Effect of 17β‐E2 and NAC on JNK association with monomeric GSTP1‐1 form and GSTP1‐1 expression in MLO‐4Y cells. JNK association with GSTP1‐1 and GSTP1‐1 expression were detected in MLO‐Y4 cells cultured for 4 or 24 h in complete medium (C, control) or in serum‐free medium (S, starved cells). S were treated or not with 10 nm 17β‐E2 or 5 mm NAC as reported in Materials and methods. The negative control was performed in MLO‐Y4 cells cultured for 24 h in complete medium by immunoprecipitation with negative control mouse IgG (A). For detection of JNK bound to‐GSTP1‐1 or IgG (A and B), or GSTP1‐1 bound to JNK or IgG (A and C), or βActin bound to IgG (A) all immunoprecipitates of equal proteins (400 μg) were performed using anti‐GSTP1‐1 antibody or anti‐JNK antibody or IgG respectively, as reported in Materials and Methods.
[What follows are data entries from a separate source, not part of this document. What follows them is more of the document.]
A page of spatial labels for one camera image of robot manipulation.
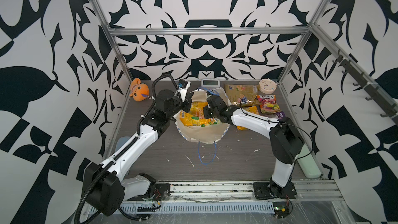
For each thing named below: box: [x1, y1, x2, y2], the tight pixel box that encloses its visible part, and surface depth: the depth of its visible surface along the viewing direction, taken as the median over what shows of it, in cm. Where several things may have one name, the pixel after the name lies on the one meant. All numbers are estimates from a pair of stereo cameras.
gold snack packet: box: [224, 83, 259, 107], surface depth 108 cm
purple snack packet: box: [276, 110, 286, 120], surface depth 101 cm
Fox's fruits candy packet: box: [256, 94, 281, 114], surface depth 107 cm
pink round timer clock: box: [258, 78, 278, 95], surface depth 117 cm
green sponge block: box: [296, 144, 322, 179], surface depth 80 cm
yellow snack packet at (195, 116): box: [179, 101, 221, 128], surface depth 96 cm
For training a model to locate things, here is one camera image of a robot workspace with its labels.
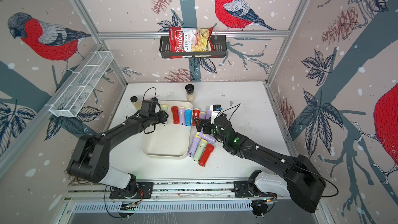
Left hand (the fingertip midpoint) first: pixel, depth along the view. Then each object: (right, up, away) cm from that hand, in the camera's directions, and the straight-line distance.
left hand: (168, 112), depth 92 cm
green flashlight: (+19, -20, -9) cm, 29 cm away
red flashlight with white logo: (+17, -2, +6) cm, 18 cm away
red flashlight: (+24, -20, -8) cm, 32 cm away
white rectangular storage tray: (+1, -17, -2) cm, 17 cm away
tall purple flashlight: (+25, -2, +8) cm, 26 cm away
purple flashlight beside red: (+20, -3, +6) cm, 21 cm away
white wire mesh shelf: (-42, +13, -17) cm, 47 cm away
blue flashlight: (+11, -2, +8) cm, 14 cm away
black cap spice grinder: (+12, +14, +9) cm, 21 cm away
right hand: (+20, -2, -13) cm, 24 cm away
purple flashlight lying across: (+24, -14, -4) cm, 29 cm away
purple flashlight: (+7, -3, +5) cm, 9 cm away
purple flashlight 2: (+16, -18, -7) cm, 25 cm away
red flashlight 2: (+4, -5, +4) cm, 7 cm away
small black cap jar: (-23, +4, +9) cm, 25 cm away
Western blot analyses were performed under non‐reducing conditions (without β‐mercaptoethanol) and membranes were probed with anti‐JNK (A and B) or anti GSTP1‐1 (C) antibodies and subsequently, after stripping, with anti‐GSTP1‐1 (A and B) or anti‐JNK (C) or anti‐βActin (A) antibodies, respectively. GSTP1‐1 expression (D) was detected by Western blot analysis performed under reducing condition. The normalized values with β‐Actin bands obtained by densitometric analysis are reported as mean percentage ± SEM relative to the respective C values in the bottom. The blots are representative of four experiments. *P ≤ 0.05 compared to the respective C values.